▶ [Required work] Nothing other than the lines from the one containing "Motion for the" through the last line of the data below should be output, each reproduced exactly.

▶ [Source material]
···

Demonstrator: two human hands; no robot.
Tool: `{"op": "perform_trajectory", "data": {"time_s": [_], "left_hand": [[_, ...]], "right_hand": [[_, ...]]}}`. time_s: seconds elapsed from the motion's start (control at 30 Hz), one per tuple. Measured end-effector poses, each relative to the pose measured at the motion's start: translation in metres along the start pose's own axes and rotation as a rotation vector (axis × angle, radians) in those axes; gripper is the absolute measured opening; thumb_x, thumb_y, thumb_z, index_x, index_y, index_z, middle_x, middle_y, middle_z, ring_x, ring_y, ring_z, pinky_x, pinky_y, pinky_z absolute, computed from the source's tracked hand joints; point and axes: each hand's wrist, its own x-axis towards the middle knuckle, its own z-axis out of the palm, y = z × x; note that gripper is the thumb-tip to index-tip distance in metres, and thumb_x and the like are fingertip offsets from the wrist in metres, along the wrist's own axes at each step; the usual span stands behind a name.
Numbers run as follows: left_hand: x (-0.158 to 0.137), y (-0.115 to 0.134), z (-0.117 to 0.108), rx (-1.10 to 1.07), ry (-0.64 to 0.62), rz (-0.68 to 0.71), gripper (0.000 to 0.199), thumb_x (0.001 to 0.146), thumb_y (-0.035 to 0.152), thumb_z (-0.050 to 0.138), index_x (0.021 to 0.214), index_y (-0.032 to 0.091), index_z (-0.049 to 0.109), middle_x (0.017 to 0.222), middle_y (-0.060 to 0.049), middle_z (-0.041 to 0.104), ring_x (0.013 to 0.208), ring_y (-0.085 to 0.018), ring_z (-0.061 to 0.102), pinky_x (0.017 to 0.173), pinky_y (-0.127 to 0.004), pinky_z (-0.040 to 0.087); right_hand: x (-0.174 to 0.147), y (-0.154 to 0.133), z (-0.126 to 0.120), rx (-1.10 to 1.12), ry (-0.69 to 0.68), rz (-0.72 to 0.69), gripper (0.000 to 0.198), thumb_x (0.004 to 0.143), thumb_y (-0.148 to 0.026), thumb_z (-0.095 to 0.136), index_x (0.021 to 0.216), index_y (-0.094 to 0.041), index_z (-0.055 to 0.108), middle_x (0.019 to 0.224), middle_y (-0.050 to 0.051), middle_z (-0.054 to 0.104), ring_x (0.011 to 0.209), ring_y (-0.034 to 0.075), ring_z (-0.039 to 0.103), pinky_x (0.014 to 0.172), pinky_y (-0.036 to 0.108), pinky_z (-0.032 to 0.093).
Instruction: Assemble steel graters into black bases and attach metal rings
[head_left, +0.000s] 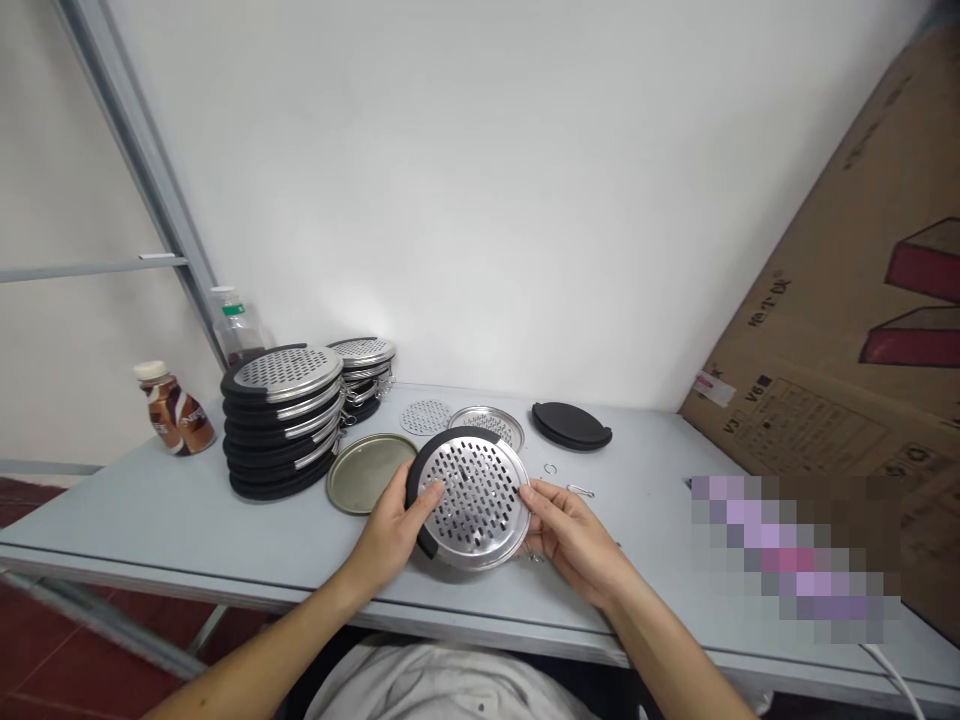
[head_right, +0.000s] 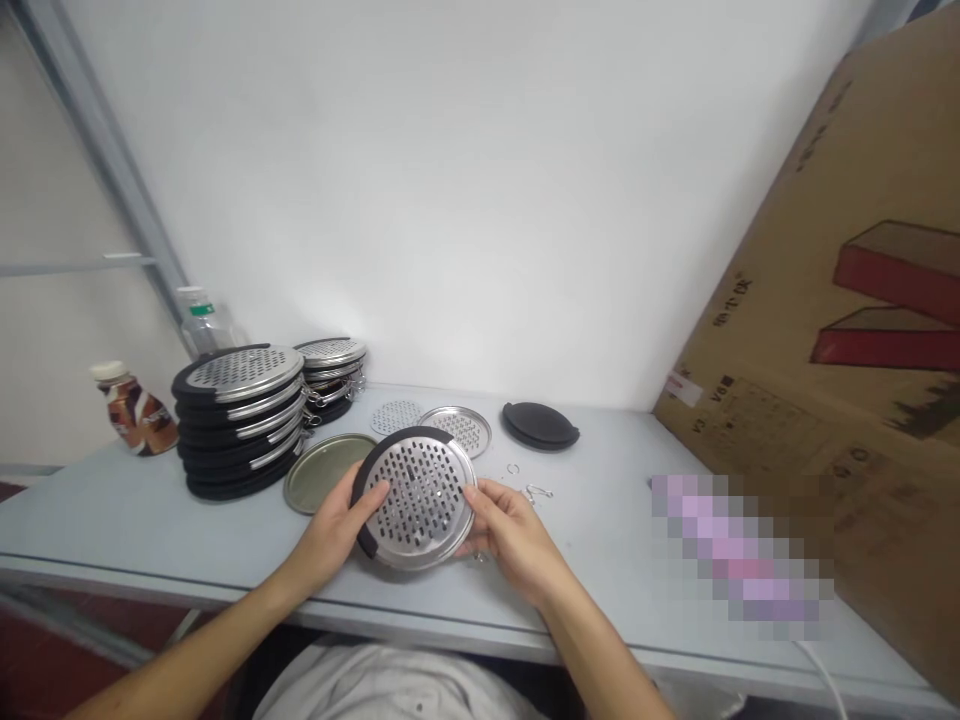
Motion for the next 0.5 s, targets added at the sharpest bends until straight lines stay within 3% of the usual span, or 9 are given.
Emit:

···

▶ [Exercise solution]
Motion for the next 0.5 s, targets added at the sharpest bends until straight lines stay within 3% of the usual span, or 9 are given.
Emit:

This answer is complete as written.